Marlee started to close the ledger, but Stranahan put his hand on the page. “May I look?”

“It’s just numbers, mister.”

“Aw, let me give it a whirl.” Stranahan took the ledger from Marlee Jones and ran down the columns with his forefinger. The Durkos Medical Trust, Inc., had been sole tenant of the building for two years, but had vacated within weeks after Victoria Barletta’s disappearance. The ledger showed that the company had paid its lease and security deposits through May. Stranahan thought it was peculiar that, after moving out, the medical group never got a refund.

“Maybe they didn’t ask,” Marlee Jones said.

“Doctors are the cheapest human beings alive,” Stranahan said. “For fifteen grand they don’t just ask, they hire lawyers.”

Again Marlee Jones shrugged. “Some people be in a big damn hurry.”

“What do you remember about it?”

“Who says I was here?”

“This handwriting in the ledger book—it’s the same as on these receipts.” Stranahan tapped a finger on a pile of rental coupons.

Marlee Jones appeared to be having a spell of high blood pressure.

Stranahan asked again: “So what do you remember?”

With a groan Marlee Jones heaved her bottom into the chair behind the desk. She said, “One night they cleared out. Must’ve backed up a trailer truck, who knows. I came in, the place was empty, except for a bunch of cheapo paintings on the walls. Cats with big eyes, that sorta shit.”

“Were they all surgeons?”

“Seemed like it. But they wasn’t partners.”

“Durkos the main man?”

“Was no Durkos that I heard of. Big man was a Doctor Graveyard, something like that. The other four guys worked for him. How come I know this is, the day after all the stuff is gone, a couple of the other doctors showed up dressed for work. They couldn’t believe their office was emptied.”

Graveline was the name of the surgeon who had operated on Vicky Barletta. There was no point to correcting Marlee Jones on the name. Stranahan said, “This Dr. Graveyard, he didn’t even tell the other doctors about the move?”

“This is Miami, lots of people in a big-time hurry.”

“Yeah, but not many pay in advance.”

Marlee Jones finally laughed. “You right about that.”

“Did anybody leave a forwarding address?”

“Nope.”

Stranahan handed Marlee Jones the ledger book.

“You be through with me?” she asked.

“Yes, ma’am.”

“For good?”

“Most likely.”

“Then can I ask who is it you’re workin’ for?”

“Myself,” said Mick Stranahan.

Since the day that the Durkos Medical Center had ceased to exist, the life of Nurse Maggie Orestes had gotten complicated.
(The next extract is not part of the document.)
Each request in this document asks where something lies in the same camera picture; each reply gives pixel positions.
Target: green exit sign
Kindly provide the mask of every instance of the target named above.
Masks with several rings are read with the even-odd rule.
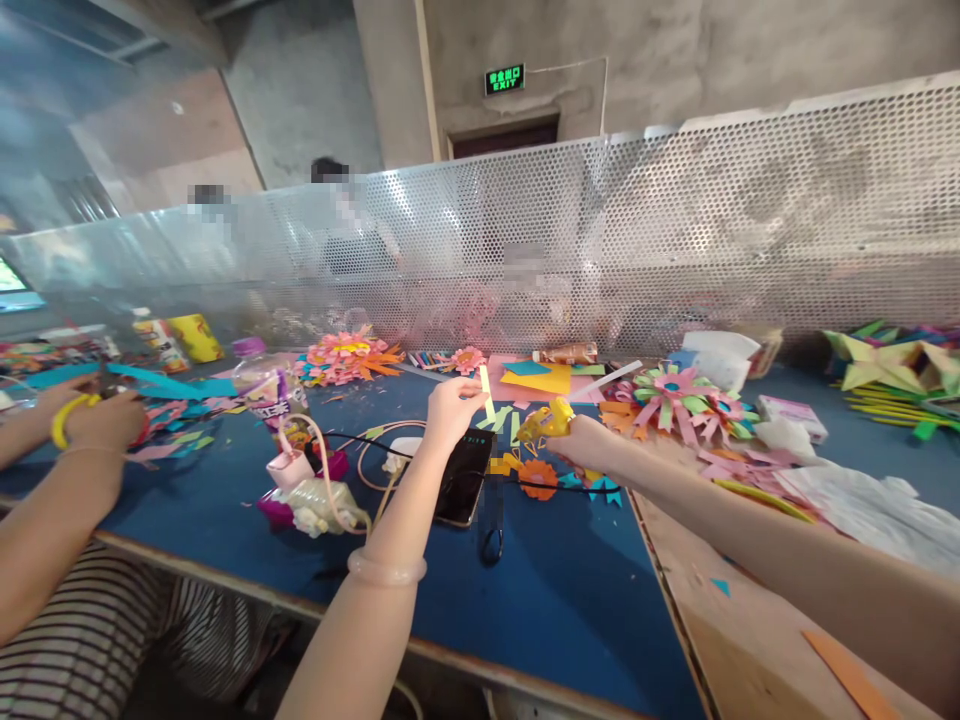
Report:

She had gone to work in the emergency room at Jackson Hospital, where one night she had met a man named Ricky Gonzalez. The reason for Ricky Gonzalez’s visit to the emergency room was that he had accidentally been run over by a turbo-charged Ferrari during the annual running of the Miami Grand Prix. Ricky was a race-car promoter, and he had been posing for pictures with Lorenzo Lamas in pit row, not paying close attention when the Ferrari had roared in and run over both his feet. Ricky broke a total of fourteen bones, while Lorenzo Lamas escaped without a scratch.